▶ [Problem details]
Leave the pictures out, and transcribe the material below exactly from the line with "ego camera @" to the line with "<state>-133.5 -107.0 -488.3", both lines included.

▶ [Exercise data]
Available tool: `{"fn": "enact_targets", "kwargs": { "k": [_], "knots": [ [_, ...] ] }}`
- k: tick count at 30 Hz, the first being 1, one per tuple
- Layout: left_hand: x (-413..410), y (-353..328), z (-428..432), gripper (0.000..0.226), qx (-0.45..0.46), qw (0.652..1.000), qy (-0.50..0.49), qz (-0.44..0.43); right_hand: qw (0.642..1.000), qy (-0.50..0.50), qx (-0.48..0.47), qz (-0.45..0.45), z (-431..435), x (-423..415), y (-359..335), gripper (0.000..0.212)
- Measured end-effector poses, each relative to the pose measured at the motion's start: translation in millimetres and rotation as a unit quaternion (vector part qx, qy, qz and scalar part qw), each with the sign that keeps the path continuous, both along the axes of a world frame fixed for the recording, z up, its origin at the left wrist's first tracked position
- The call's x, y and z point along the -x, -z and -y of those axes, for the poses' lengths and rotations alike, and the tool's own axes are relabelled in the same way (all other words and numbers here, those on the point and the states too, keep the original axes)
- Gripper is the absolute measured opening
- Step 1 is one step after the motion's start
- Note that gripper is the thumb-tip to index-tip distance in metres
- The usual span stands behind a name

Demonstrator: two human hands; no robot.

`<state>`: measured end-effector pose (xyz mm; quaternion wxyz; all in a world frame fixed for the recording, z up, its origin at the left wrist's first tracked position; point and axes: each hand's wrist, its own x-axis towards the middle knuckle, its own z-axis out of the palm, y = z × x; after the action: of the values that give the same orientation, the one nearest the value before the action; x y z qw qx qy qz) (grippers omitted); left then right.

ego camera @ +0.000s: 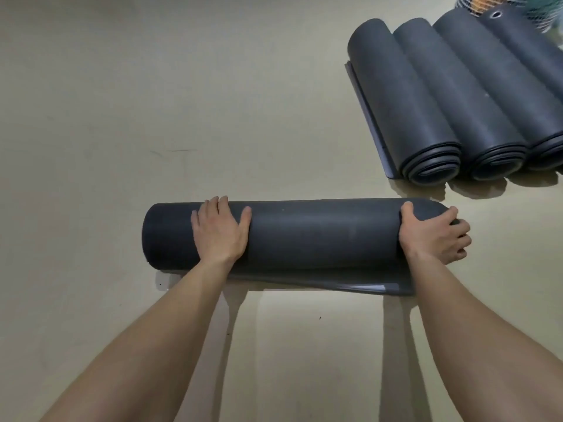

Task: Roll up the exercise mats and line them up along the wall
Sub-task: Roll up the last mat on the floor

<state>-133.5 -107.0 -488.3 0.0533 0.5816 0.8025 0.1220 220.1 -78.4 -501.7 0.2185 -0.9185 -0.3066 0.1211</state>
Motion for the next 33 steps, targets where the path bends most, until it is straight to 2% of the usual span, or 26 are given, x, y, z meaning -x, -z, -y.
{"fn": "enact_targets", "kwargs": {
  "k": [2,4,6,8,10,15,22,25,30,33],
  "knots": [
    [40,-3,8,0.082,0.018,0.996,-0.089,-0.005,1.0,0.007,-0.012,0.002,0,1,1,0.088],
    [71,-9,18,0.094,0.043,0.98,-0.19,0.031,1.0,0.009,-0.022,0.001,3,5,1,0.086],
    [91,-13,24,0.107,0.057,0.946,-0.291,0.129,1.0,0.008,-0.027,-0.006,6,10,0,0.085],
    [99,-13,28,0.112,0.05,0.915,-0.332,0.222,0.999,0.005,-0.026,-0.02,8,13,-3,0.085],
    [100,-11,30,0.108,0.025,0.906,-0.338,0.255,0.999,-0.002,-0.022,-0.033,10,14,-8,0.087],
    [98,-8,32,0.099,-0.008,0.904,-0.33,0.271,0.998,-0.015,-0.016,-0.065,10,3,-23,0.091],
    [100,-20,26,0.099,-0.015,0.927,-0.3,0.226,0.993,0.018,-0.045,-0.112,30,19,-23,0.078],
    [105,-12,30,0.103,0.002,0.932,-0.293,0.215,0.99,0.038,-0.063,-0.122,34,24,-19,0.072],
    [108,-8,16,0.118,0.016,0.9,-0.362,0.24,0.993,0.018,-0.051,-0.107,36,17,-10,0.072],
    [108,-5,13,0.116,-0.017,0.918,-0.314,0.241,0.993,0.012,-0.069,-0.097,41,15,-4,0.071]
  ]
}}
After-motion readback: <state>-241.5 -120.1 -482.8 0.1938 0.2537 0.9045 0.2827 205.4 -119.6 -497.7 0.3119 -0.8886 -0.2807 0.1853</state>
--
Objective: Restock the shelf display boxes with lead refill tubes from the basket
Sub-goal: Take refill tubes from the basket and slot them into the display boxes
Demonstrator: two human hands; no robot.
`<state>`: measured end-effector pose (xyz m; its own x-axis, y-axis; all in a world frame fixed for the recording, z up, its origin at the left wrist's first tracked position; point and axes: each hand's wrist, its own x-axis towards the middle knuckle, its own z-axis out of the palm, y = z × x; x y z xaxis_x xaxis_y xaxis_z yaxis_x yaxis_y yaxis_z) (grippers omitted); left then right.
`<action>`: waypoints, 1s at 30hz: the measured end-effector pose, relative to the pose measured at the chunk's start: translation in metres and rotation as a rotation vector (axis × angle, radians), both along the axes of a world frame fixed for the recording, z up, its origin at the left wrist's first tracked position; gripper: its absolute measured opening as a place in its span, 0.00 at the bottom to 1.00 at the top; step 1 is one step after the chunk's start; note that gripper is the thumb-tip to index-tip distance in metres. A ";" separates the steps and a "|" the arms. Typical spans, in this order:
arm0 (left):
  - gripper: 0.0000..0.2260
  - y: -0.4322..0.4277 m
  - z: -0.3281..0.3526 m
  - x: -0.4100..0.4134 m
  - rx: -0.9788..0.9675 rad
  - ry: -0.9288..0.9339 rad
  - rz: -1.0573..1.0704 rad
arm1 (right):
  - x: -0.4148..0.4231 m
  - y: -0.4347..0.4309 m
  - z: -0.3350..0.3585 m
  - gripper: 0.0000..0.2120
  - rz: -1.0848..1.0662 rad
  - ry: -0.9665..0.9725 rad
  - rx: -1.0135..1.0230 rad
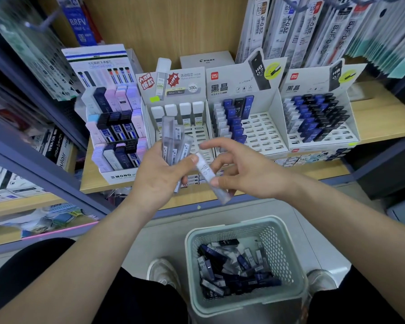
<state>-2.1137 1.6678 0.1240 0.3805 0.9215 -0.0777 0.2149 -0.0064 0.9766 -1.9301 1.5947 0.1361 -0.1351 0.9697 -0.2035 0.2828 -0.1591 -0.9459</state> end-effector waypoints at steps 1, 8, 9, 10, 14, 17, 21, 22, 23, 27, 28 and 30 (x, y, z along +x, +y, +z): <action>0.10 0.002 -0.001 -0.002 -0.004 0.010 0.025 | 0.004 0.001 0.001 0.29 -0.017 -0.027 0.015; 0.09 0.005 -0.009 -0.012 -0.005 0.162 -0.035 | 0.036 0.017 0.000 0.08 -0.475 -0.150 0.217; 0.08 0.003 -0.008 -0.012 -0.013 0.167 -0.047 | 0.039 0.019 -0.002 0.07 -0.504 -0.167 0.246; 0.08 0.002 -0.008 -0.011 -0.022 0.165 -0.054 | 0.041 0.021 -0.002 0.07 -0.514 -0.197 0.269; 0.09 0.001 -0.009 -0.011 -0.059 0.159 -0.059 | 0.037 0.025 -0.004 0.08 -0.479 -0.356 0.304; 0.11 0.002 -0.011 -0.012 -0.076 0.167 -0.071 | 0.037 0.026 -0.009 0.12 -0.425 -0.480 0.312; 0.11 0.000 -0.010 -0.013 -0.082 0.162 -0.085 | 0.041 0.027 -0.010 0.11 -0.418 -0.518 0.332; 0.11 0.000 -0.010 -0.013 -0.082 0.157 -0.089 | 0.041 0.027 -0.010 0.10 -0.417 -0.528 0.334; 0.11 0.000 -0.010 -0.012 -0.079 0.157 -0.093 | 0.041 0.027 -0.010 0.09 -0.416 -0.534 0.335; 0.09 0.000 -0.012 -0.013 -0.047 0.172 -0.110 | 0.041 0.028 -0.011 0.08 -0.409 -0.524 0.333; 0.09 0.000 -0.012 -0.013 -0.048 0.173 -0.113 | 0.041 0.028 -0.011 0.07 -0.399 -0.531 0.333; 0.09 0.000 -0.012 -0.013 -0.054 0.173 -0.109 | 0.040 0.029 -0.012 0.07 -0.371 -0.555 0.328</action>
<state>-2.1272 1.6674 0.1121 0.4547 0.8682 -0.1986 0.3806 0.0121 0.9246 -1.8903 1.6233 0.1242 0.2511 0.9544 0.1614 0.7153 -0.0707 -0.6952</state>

▶ [Answer area]
ego camera @ +0.000s: 

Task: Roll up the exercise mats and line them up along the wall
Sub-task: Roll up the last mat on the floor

<state>-133.5 -107.0 -488.3 0.0533 0.5816 0.8025 0.1220 220.1 -78.4 -501.7 0.2185 -0.9185 -0.3066 0.1211</state>

The complete answer has been given.